Slavoj Žižek est également frappé par la corrélation que fait le capitalisme en traitant les phénomènes sociaux comme des marchés ou des entités vivantes, car en lisant les médias, les informations abondent qui montrent le danger de la stabilité économique.
L’impression que l’on a est que ce qui devrait vraiment nous préoccuper, ce ne sont pas les centaines de morts, mais le fait que “les marchés sont nerveux”. Le coronavirus perturbe de plus en plus le marché mondial et, comme nous l’entendons, la croissance pourrait chuter de 2 à 3 %. N’est-ce pas là un signe clair de l’urgence d’une réorganisation de l’économie mondiale, qui ne sera plus à la merci des mécanismes du marché”.
Le sociologue précise qu’il ne fait pas référence au communisme “à l’ancienne”, mais à une sorte d’organisation mondiale qui peut contrôler et réguler l’économie, ainsi que “contrôler et limiter la souveraineté de l’État-nation si nécessaire”. Cela s’inscrit dans le cadre de ce que Slavoj Žižek appelle la “guerre médicale”.
En outre, en tant qu’effets secondaires “bénéfiques” du Coronavirus, le philosophe qualifie les bateaux de croisière de méthodes de quarantaine — les qualifiant de luxe obscène — et que l’épidémie affecte la production de voitures — ce qui conduirait à la recherche d’autres moyens de mobilisation.
Dans un récent discours, le Premier ministre hongrois Viktor Orban a déclaré : “Il n’y a pas de libéral.
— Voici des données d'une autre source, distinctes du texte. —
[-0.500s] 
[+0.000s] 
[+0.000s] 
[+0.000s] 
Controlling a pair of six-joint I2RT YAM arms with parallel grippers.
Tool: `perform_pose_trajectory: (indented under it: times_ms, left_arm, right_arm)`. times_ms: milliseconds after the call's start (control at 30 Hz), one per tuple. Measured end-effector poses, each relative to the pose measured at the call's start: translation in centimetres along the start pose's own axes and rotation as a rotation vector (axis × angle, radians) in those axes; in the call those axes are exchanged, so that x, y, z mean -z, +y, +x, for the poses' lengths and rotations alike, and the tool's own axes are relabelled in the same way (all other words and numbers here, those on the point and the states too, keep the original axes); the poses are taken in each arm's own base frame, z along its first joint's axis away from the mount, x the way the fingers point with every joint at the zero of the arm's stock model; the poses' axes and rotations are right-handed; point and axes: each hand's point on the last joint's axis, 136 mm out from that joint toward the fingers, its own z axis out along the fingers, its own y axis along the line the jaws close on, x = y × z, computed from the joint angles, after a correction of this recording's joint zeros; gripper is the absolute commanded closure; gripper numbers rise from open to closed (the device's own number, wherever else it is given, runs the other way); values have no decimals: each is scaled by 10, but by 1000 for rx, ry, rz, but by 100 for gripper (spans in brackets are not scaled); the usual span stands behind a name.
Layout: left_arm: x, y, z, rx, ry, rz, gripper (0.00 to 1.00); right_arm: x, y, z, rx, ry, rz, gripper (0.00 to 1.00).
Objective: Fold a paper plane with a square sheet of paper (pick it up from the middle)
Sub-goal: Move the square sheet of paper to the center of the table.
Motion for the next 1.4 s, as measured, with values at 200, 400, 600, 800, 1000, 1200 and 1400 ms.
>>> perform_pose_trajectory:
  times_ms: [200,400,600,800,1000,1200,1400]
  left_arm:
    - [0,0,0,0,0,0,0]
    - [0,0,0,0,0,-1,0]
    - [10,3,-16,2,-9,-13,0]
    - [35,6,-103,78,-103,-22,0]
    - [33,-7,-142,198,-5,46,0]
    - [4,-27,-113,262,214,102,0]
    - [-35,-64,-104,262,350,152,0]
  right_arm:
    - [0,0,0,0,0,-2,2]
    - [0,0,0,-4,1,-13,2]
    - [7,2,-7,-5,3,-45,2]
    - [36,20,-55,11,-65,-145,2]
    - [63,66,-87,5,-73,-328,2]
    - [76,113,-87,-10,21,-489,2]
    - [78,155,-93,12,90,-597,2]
Un libéral est un communiste avec diplôme.” Slavoj Žižek réplique : “Et si l’inverse était vrai, si nous considérions comme “libéraux” tous ceux qui se soucient de notre liberté et comme “communistes” tous ceux qui croient que nous ne pouvons sauver ces libertés qu’avec des changements radicaux puisque le capitalisme mondial approche d’une crise ? Alors il faut dire qu’aujourd’hui, ceux qui se reconnaissent encore comme communistes sont des libéraux diplômés, des libéraux qui ont vraiment étudié parce que nos valeurs libérales sont menacées et qui ont compris que seul un changement radical peut les sauver”.